Notice the use of the with() command: the first argument is a dataframe, and the second an expression that can refer to elements of the dataframe by name. In this instance the dataframe corresponds to the test data and the expression computes the mean absolute prediction error on this data.

Next we fit the lasso using glmnet. Since this package does not use formulas, we create x and y first.

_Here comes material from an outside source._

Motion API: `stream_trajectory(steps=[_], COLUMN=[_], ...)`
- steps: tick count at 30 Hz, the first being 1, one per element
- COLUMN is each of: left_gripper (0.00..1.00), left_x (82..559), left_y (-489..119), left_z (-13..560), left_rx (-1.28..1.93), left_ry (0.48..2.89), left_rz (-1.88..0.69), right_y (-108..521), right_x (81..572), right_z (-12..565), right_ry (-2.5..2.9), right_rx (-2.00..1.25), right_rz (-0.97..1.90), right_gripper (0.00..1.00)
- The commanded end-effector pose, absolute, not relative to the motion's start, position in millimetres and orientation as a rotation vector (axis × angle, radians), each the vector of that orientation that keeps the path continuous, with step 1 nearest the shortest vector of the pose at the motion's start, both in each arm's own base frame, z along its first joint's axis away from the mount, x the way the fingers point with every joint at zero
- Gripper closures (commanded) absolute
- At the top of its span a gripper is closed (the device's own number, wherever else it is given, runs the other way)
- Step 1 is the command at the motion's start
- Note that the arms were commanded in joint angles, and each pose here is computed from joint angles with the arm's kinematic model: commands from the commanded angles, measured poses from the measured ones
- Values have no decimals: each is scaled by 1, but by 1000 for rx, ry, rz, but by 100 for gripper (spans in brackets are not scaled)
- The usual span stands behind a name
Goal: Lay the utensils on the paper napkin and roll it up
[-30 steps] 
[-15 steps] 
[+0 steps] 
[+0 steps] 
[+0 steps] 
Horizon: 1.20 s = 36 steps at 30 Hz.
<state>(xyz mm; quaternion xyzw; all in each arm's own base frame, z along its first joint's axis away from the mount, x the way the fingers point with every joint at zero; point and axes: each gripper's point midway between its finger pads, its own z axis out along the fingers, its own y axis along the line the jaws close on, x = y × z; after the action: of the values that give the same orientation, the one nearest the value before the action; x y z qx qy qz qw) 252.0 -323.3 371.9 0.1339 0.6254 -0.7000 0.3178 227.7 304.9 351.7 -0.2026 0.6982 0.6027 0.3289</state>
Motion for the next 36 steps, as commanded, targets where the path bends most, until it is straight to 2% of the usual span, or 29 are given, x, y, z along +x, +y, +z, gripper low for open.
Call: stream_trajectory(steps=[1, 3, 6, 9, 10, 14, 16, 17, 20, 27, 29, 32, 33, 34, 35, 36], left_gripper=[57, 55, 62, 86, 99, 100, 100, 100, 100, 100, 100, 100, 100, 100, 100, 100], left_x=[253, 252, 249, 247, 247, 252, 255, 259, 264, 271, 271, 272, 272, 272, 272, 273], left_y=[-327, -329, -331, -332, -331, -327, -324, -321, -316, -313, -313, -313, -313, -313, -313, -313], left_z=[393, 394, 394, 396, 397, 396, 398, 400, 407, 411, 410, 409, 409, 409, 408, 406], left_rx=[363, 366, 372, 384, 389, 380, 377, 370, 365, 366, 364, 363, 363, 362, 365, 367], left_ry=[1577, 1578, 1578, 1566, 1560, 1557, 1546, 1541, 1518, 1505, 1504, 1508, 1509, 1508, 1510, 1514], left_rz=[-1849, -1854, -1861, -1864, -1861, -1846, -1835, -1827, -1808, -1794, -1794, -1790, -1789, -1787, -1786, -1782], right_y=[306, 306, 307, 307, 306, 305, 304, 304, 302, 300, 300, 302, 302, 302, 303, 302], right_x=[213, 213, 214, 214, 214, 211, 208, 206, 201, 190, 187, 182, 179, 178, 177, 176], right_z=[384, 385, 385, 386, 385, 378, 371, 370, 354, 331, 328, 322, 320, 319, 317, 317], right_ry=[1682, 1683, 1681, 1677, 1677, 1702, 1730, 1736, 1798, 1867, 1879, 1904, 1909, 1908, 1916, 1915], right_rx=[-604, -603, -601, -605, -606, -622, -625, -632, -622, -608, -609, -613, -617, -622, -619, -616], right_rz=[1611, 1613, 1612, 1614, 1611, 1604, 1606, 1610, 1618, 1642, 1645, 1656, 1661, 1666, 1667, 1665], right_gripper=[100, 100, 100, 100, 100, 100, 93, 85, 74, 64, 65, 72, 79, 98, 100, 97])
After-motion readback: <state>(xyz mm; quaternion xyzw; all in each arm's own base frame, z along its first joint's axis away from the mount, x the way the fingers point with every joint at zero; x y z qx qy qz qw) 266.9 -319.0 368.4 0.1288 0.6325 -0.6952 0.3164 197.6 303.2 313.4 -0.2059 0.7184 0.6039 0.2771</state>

x <- scale(model.matrix(Salary ~ . - 1, data = Gitters))
y <- Gitters$Salary

The first line makes a call to model.matrix(), which produces the same matrix that was used by lm() (the -1 omits the intercept). This function automatically converts factors to dummy variables. The scale() function standardizes the matrix so each column has mean zero and variance one.

library(glmnet)
cvfit <- cv.glmnet(x[-testid,], y[-testid],
                   type.measure = "mae")
cpred <- predict(cvfit, x[testid,], s = "lambda.min")
mean(abs(y[testid] - cpred))
[1] 252.2994

To fit the neural network, we first set up a model structure that describes the network.

library(keras)
modnn <- keras_model_sequential() %>%
  layer_dense(units = 50, activation = "relu",
              input_shape = ncol(x)) %>%
  layer_dropout(rate = 0.4) %>%
  layer_dense(units = 1)

We have created a vanilla model object called modnn, and have added details about the successive layers in a sequential manner, using the function keras model sequential(). The pipe operator %>% passes the previous term as the first argument to the next function, and returns the result. It allows us to specify the layers of a neural network in a readable form.

We illustrate the use of the pipe operator on a simple example. Earlier, we created x using the command

x <- scale(model.matrix(Salary ~ . - 1, data = Gitters))

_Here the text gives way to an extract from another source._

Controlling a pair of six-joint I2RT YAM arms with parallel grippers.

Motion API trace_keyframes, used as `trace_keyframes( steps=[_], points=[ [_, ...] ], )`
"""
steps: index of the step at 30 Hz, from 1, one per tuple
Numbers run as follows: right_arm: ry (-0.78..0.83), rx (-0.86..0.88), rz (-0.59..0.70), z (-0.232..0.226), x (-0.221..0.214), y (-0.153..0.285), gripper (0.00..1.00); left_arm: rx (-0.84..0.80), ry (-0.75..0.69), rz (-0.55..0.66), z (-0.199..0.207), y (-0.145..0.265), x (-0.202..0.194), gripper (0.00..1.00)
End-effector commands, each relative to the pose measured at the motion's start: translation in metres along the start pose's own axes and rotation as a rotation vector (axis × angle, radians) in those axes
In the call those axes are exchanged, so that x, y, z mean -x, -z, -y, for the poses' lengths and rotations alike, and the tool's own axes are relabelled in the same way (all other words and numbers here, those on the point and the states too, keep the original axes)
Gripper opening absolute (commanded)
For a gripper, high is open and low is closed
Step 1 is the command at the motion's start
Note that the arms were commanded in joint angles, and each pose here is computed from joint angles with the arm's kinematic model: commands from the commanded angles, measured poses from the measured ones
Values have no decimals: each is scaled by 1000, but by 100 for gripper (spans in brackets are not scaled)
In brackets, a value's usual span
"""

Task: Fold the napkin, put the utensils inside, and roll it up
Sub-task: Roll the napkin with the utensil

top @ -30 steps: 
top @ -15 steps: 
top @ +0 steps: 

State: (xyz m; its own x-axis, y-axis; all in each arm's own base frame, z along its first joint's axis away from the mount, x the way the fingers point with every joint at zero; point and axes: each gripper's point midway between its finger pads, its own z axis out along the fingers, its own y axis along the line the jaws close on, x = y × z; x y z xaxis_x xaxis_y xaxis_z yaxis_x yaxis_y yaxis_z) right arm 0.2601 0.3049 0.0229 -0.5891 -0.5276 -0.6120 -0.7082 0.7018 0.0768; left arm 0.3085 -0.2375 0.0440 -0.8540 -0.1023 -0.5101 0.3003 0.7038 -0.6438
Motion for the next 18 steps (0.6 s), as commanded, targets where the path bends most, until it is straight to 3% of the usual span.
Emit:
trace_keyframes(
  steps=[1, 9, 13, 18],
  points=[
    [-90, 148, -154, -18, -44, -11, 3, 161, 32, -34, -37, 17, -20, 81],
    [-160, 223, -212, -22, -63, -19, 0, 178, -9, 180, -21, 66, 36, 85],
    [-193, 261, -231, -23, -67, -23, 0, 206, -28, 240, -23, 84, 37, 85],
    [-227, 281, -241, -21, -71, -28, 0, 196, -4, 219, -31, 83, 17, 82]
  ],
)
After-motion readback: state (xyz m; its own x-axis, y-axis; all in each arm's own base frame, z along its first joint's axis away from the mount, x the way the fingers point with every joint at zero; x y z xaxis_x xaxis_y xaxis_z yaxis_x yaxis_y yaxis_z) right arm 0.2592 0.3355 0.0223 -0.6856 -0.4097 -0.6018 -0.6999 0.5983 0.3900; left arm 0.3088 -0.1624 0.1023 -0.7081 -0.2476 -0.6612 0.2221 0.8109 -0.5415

We first make a matrix, and then we center each of the variables. Compound expressions like this can be difficult to parse. We could have obtained the same result using the pipe operator:

x <- model.matrix(Salary ~ . - 1, data = Gitters) %>% scale()

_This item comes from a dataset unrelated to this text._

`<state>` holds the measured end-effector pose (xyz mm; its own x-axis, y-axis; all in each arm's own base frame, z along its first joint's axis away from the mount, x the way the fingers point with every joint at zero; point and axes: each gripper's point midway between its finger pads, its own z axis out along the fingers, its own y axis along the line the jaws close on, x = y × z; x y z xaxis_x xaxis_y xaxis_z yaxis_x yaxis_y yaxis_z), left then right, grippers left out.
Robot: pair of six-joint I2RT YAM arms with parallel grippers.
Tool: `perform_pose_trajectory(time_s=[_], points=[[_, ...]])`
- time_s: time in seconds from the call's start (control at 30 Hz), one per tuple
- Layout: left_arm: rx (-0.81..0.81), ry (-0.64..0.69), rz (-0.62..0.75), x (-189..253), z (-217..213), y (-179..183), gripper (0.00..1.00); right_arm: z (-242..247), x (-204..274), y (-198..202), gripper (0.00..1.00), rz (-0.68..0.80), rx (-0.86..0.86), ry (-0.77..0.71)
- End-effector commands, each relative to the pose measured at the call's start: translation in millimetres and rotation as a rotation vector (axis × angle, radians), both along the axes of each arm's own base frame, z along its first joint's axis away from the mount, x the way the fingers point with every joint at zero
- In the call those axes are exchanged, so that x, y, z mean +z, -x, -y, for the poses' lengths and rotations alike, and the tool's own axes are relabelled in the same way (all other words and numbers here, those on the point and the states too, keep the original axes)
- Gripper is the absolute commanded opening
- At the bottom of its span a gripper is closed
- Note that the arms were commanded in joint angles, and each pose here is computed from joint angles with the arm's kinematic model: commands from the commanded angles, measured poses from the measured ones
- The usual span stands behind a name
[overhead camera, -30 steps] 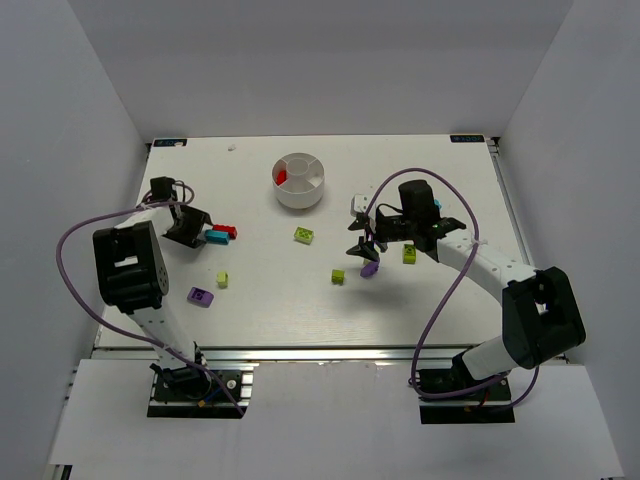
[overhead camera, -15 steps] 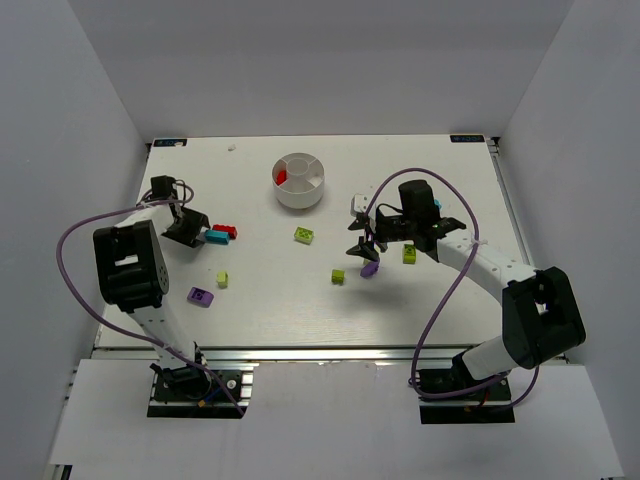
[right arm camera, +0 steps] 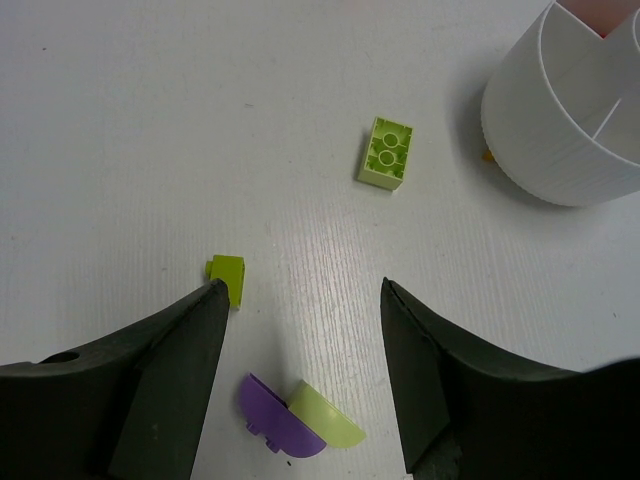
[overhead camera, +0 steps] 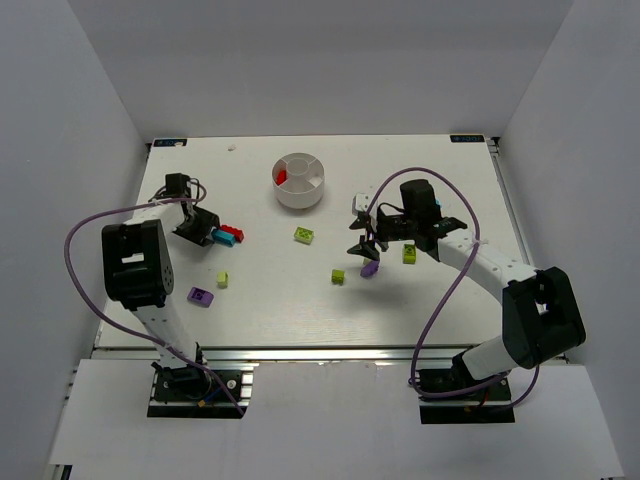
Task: Sort the legos into containers by color
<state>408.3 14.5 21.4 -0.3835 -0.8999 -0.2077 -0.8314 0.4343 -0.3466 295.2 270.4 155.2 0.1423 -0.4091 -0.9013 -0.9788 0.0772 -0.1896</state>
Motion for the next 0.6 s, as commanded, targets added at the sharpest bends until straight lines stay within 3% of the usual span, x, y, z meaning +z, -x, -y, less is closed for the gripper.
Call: perform_pose_trajectory(time_s=[0.0, 0.37, 0.57], points=[[0.011, -0.01, -0.061, -6, 1, 15, 0.55, -1, 11, -2, 0.68, 0.034, 0.008, -0.034], [0.0, -0.001, -0.055, -4, 9, 13, 0.54, -2, 14, -4, 0.68, 0.051, 0.008, -0.045], [-0.013, 0.001, -0.047, -5, 14, 9, 0.4, -2, 15, -2, 0.68, 0.049, 0.011, -0.049]])
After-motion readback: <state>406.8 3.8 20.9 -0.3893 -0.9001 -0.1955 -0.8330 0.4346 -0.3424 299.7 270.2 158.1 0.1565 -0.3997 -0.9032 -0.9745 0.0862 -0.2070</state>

Using the pipe operator makes it easier to follow the sequence of operations.

We now return to our neural network. The object modnn has a single hidden layer with 50 hidden units, and a ReLU activation function. It then has a dropout layer, in which a random 40% of the 50 activations from the previous layer are set to zero during each iteration of the stochastic gradient descent algorithm. Finally, the output layer has just one unit with no activation function, indicating that the model provides a single quantitative output.

Questions

Similarly as above, use the Hitters dataset with the same preprocessing steps.
Create a neural network modnn with a single hidden layer of 100 hidden units, and a tanh activation function.
Add a dropout layer, in which a random 30% of the 100 activations from the previous layer are set to zero during each iteration of the stochastic gradient descent algorithm
Add an output layer with just one unit and no activation function.